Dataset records
◇ ◇ ◇ ◇ ◇ ◇ ◇

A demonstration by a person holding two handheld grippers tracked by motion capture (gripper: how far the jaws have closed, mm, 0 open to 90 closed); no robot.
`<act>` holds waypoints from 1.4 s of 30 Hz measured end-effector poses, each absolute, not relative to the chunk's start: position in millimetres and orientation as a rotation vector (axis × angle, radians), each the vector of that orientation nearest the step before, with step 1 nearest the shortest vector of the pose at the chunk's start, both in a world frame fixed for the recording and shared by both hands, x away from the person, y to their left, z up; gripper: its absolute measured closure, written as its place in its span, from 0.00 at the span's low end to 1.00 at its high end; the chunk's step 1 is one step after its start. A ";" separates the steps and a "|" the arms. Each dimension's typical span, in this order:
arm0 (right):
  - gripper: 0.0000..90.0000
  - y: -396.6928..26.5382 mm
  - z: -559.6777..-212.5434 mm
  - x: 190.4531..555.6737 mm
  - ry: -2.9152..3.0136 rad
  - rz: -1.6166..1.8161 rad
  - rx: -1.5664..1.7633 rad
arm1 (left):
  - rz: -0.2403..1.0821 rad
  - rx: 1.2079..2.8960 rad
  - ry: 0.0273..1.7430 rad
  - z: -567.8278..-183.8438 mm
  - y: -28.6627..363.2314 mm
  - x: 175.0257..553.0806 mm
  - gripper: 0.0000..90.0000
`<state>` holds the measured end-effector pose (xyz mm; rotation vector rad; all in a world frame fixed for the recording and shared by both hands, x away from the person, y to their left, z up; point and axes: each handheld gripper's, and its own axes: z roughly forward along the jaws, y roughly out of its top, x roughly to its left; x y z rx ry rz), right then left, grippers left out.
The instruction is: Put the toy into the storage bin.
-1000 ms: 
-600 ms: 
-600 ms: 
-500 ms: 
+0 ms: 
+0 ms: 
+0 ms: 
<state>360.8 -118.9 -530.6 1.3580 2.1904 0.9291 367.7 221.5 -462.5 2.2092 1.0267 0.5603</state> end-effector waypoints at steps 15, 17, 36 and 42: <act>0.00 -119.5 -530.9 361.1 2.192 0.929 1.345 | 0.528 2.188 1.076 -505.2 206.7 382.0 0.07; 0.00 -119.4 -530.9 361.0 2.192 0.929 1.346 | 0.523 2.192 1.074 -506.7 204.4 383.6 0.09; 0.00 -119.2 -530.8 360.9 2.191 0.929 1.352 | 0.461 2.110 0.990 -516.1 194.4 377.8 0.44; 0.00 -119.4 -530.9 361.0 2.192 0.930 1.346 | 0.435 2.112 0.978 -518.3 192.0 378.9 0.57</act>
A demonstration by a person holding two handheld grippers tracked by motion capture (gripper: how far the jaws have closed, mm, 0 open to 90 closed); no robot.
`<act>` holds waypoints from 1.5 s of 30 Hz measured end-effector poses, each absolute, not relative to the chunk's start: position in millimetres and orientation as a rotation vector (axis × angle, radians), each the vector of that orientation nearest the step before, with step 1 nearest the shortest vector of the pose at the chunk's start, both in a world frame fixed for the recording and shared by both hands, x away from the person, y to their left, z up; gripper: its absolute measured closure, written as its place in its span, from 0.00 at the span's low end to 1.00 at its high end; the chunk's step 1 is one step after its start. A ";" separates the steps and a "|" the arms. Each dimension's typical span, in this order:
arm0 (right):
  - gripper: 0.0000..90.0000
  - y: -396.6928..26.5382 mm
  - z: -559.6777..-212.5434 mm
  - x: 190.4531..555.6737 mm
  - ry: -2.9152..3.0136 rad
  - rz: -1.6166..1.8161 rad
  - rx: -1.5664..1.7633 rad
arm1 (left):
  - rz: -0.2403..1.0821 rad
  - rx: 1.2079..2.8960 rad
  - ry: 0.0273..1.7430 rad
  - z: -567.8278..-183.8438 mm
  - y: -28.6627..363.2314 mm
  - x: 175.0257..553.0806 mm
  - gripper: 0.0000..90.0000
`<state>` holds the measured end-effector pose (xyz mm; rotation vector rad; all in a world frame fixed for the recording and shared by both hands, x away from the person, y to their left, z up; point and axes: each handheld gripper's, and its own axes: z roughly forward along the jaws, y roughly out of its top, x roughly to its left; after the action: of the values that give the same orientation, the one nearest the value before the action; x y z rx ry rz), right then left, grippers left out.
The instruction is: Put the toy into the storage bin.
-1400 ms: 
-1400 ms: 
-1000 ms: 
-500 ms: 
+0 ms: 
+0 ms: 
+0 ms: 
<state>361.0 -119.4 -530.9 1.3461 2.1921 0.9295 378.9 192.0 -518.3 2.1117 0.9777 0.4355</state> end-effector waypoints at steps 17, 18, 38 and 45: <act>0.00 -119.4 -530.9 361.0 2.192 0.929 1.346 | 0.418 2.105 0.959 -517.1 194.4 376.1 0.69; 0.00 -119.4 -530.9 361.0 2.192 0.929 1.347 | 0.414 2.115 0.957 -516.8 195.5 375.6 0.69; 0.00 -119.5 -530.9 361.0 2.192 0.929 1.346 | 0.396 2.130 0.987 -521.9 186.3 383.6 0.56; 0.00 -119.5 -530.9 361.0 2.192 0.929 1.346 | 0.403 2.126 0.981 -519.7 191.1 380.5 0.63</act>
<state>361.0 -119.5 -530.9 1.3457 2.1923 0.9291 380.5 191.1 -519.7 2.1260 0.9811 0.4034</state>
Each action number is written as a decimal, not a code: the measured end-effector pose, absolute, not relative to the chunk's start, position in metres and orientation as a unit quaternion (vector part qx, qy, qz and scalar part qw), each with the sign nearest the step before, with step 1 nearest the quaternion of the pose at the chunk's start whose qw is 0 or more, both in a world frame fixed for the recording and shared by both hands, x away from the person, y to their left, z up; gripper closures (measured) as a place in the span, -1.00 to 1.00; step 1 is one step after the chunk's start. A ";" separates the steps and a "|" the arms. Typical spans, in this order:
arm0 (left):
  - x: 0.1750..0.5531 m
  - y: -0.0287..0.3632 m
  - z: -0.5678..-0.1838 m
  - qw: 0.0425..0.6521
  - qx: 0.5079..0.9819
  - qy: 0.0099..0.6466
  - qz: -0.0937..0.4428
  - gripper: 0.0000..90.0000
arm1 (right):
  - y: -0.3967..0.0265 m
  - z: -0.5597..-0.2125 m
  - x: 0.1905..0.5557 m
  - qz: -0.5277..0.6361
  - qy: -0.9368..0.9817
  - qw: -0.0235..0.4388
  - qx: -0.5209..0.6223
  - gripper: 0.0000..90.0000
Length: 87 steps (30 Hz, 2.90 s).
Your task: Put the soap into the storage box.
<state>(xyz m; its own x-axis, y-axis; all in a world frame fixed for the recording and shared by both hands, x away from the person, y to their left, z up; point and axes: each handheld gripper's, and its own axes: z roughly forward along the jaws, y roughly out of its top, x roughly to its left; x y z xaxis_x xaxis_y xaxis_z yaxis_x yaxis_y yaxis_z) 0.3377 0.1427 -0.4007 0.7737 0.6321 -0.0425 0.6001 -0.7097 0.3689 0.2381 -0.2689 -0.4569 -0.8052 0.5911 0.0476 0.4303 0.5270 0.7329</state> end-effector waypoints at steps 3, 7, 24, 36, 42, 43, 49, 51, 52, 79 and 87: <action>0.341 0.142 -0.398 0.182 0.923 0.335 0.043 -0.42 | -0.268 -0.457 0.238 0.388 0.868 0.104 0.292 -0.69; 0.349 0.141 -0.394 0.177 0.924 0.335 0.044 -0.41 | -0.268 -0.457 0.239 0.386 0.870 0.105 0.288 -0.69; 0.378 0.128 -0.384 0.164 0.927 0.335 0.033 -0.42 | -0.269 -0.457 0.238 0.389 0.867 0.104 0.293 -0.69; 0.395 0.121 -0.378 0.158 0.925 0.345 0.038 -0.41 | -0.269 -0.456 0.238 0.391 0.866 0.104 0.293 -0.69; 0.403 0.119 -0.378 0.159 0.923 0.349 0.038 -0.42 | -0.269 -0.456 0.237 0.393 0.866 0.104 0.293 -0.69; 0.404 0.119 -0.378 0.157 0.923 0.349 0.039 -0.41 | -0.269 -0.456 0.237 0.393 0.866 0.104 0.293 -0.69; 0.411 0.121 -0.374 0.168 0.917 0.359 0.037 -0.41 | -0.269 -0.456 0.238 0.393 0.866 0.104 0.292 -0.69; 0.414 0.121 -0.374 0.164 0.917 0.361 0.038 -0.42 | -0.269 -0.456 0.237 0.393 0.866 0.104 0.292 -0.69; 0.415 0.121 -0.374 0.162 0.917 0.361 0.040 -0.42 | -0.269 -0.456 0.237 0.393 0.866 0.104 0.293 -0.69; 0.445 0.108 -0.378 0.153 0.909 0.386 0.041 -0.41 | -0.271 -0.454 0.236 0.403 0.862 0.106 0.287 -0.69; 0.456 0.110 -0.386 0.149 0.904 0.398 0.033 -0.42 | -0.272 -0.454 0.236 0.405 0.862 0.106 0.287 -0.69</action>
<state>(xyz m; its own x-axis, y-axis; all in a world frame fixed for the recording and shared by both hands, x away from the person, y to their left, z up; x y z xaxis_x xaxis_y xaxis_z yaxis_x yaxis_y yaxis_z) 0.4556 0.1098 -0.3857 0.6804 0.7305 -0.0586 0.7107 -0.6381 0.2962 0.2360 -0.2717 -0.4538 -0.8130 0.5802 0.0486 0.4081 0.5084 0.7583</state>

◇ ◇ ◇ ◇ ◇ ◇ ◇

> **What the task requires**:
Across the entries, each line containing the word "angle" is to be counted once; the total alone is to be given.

> **Response to this exercise**:
2